Not that it made any difference to Grandma who took her answer matter of factly as she put the tray onto her lap. “That’s to be expected. Eat this and I’m sure you’ll feel much better.”

Jenny obeyed quickly. Starving for something to fill her stomach she ate as fast as she dared with her Grandma watching. Trying to figure out if Grandma was angry or not. Grandma could be very sly. Just about as bad as Daddy. You wouldn’t know they were angry and ready to scold until they pounced.

As she ate, Jenny’s thoughts turned to Billy. Wondering if he’d been devoured during the night. With her luck, he hadn’t. He was probably sitting right there in No End Cave waiting for her to bring him a horse. Bow howdy he was stupid! Just see if she ever listened to him again. Not after all the trouble he’d gotten her into this time. But even if she didn’t play with him again, she had promised to help him this time. Which caused a problem? Would she be able to get a horse to Billy?
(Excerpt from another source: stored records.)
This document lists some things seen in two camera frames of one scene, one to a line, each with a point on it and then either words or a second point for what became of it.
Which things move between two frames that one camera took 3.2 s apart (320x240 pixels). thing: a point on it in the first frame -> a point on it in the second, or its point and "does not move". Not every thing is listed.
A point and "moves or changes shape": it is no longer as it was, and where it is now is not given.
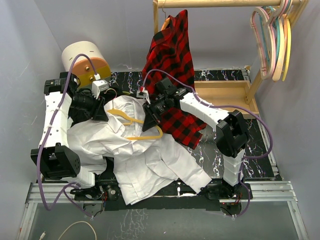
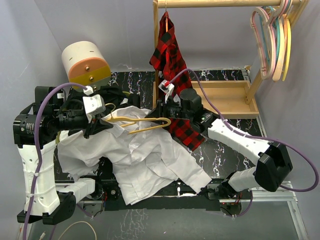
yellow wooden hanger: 289,50 does not move
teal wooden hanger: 264,36 does not move
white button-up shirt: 144,161 moves or changes shape
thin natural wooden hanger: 147,138 -> 136,120
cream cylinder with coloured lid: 82,67 does not move
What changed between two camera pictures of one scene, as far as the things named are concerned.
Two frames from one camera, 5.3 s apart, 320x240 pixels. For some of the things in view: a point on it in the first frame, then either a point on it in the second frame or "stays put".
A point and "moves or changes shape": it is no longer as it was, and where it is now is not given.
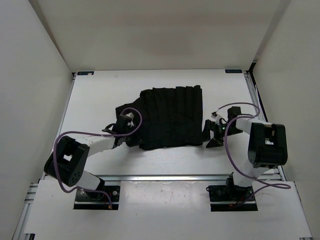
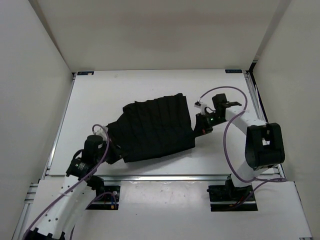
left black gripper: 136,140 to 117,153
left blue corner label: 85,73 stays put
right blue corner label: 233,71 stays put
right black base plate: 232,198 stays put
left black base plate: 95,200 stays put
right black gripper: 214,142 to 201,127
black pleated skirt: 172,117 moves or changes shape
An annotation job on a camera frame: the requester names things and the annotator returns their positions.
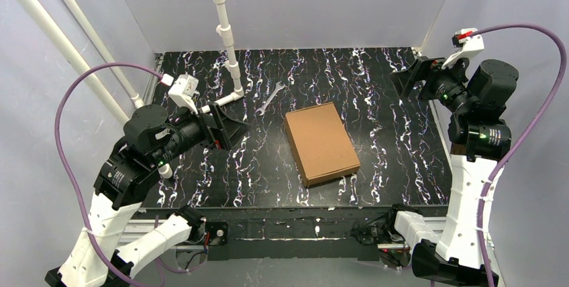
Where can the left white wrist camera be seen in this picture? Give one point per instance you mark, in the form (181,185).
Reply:
(181,90)

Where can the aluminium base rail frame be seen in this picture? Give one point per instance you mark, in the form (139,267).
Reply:
(255,191)

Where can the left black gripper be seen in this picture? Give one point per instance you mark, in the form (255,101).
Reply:
(213,126)

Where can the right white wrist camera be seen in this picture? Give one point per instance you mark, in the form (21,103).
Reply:
(467,46)

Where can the brown cardboard box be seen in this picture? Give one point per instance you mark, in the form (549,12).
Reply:
(321,146)

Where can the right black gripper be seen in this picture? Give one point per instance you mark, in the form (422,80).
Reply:
(424,79)

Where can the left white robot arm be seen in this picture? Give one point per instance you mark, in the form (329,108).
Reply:
(137,162)

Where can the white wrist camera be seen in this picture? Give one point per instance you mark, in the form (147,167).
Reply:
(467,46)
(181,90)

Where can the silver wrench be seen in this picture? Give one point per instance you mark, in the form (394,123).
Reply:
(278,87)

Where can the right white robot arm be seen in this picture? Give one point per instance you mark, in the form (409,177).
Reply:
(480,138)

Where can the white pvc pipe frame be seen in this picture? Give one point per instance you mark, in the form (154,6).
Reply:
(43,49)

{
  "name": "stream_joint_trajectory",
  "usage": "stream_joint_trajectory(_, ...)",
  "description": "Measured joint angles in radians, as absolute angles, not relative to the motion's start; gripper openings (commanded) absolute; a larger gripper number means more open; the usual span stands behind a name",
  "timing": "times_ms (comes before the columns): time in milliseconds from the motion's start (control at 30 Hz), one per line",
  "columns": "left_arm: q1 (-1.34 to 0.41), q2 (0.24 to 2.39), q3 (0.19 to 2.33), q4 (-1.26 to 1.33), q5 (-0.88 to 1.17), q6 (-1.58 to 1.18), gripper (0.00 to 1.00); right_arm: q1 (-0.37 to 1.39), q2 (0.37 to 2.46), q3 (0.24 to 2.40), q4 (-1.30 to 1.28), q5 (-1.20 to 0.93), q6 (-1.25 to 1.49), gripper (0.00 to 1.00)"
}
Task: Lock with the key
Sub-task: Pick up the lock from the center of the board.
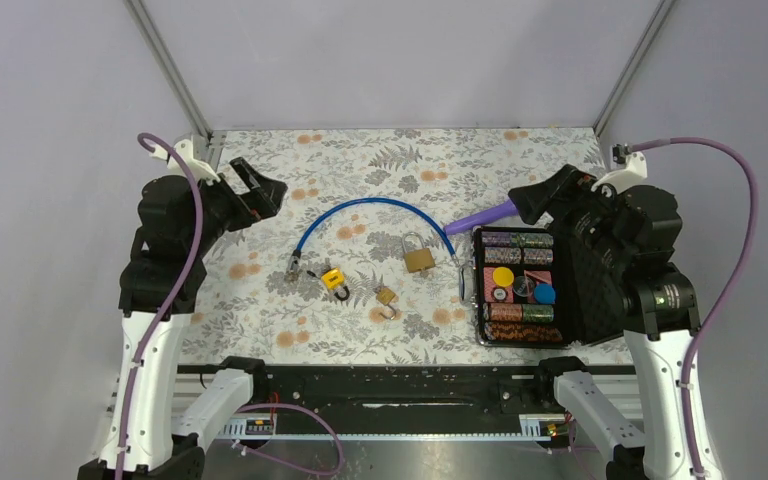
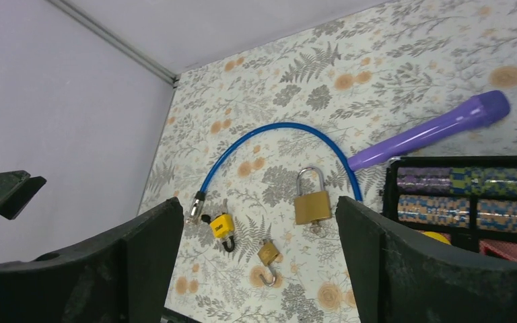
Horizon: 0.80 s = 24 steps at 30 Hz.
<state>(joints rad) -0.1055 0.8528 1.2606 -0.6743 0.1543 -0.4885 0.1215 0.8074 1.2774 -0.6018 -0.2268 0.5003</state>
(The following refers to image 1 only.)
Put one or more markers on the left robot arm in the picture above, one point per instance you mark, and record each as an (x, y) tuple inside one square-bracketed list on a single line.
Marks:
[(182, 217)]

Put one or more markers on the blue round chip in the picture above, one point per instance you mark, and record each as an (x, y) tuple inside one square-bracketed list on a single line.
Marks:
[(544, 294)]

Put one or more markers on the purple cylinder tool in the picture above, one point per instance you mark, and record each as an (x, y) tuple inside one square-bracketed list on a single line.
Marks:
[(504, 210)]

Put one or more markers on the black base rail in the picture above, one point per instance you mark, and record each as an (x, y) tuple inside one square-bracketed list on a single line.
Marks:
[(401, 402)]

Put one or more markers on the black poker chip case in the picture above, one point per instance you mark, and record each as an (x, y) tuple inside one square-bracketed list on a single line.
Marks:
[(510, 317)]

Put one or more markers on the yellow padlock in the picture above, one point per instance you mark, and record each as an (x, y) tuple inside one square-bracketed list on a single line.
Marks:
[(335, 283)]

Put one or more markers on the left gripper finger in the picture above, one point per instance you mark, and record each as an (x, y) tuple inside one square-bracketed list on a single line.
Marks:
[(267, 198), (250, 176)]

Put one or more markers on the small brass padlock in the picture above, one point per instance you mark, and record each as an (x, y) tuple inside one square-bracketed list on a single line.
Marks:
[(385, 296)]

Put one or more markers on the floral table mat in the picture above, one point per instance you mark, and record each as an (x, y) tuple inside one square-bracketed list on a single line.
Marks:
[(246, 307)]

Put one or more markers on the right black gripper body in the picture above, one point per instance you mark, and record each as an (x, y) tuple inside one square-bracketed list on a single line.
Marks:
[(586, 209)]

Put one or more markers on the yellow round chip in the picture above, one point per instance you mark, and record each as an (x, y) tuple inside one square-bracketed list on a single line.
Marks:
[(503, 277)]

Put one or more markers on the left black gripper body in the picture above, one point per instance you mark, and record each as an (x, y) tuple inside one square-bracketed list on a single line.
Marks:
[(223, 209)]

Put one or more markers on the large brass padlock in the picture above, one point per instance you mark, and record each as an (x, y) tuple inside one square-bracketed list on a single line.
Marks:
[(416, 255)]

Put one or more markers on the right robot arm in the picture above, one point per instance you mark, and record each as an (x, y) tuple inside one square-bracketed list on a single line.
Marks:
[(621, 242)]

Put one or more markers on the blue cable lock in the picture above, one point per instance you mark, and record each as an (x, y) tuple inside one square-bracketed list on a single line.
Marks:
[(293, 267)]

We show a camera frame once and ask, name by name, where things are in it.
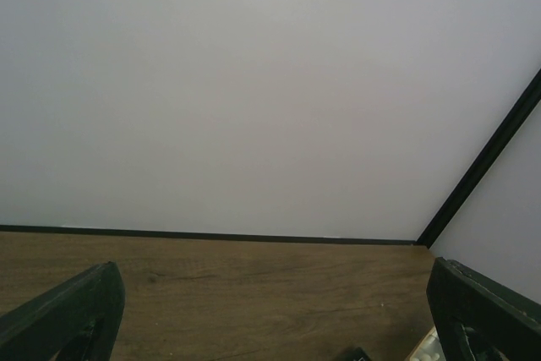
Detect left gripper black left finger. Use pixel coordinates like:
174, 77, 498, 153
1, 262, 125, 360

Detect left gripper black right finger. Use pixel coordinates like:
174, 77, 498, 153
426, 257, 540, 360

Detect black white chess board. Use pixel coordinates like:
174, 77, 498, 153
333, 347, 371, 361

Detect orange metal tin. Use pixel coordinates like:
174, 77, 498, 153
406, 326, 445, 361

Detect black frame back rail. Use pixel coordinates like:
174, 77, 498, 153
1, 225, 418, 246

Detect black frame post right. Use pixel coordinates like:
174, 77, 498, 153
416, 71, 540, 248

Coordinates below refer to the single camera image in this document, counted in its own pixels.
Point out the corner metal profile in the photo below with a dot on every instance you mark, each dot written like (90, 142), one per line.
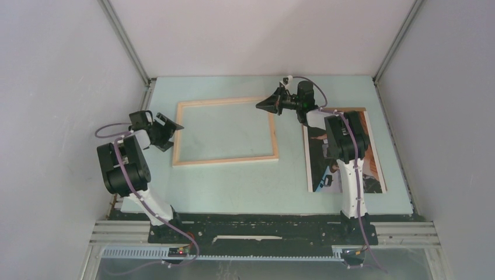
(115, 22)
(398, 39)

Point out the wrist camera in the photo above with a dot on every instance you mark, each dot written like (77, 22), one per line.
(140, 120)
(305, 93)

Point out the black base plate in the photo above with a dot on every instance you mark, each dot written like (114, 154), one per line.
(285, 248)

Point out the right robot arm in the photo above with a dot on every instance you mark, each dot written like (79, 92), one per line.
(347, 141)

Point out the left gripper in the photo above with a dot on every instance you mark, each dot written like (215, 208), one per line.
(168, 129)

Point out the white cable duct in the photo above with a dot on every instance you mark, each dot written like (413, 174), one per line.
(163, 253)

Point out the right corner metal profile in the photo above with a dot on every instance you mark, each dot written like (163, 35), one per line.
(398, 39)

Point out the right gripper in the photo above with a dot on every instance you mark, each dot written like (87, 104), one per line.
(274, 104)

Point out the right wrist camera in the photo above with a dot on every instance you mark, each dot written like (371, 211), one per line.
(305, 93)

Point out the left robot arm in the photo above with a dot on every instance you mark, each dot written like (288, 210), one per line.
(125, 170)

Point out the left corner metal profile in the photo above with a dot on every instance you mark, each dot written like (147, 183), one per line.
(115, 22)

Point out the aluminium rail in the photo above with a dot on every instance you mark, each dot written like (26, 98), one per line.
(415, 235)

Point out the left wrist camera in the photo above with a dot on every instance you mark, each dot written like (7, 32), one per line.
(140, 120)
“Do I have to stay in bed?” Jenny hazarded the question, watching Grandma tidying the room, picking up clothes and toys. Putting things away as if she hadn’t a care in the world. A very dangerous sign, Jenny thought. Grandma hardly ever tidied her room.

“No, Dr. Merar said you should get up when you feel ready?”

“Could I get up now?” Jenny asked. Realizing a second later how stupid that had been. Maybe staying in bed would have been a better choice. If her head still hurt, even Daddy wouldn’t holler at her, would he? You are so dumb, Jenny Barkley, it must be catching from that Billy.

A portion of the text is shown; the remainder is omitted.